(Information supplied begins)
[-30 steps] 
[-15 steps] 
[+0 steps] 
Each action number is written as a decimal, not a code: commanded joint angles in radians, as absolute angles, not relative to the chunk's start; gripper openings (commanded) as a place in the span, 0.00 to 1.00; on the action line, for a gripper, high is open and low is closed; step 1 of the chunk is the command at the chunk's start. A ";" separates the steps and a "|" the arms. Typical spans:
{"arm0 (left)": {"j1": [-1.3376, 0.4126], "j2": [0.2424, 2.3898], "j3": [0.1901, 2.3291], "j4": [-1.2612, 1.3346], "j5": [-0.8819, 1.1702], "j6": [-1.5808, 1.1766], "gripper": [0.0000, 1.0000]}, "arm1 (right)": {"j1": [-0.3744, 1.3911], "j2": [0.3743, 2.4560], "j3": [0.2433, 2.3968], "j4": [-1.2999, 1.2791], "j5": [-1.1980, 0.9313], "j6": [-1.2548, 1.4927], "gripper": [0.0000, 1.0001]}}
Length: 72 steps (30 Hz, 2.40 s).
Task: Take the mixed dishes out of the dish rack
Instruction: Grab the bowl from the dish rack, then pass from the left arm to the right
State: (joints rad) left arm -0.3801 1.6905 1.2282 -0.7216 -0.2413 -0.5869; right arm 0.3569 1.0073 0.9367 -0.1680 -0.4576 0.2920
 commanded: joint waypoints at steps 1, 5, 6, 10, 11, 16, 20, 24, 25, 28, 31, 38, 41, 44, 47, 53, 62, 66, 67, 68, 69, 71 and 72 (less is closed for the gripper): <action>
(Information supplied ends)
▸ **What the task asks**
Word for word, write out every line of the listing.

▸ **Answer to this task**
[-30 steps] 
[-15 steps] 
[+0 steps] 
Each action number is written as a decimal, not a code: commanded joint angles in radians, as absolute angles, not relative to the chunk's start; gripper openings (commanded) as a place in the span, 0.00 to 1.00; on the action line, for a gripper, high is open and low is closed; step 1 of the chunk is the command at the chunk's start. A ";" separates the steps and a "|" the arms. Typical spans:
{"arm0 (left)": {"j1": [-1.3376, 0.4126], "j2": [0.2424, 2.3898], "j3": [0.1901, 2.3291], "j4": [-1.2612, 1.3346], "j5": [-0.8819, 1.1702], "j6": [-1.5808, 1.1766], "gripper": [0.0000, 1.0000]}, "arm1 (right)": {"j1": [-0.3744, 1.3911], "j2": [0.3743, 2.4560], "j3": [0.2433, 2.3968], "j4": [-1.2999, 1.2791], "j5": [-1.1980, 0.9313], "j6": [-1.2548, 1.4927], "gripper": [0.0000, 1.0001]}}
Length: 72 steps (30 Hz, 2.40 s).
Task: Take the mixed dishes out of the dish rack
Instruction: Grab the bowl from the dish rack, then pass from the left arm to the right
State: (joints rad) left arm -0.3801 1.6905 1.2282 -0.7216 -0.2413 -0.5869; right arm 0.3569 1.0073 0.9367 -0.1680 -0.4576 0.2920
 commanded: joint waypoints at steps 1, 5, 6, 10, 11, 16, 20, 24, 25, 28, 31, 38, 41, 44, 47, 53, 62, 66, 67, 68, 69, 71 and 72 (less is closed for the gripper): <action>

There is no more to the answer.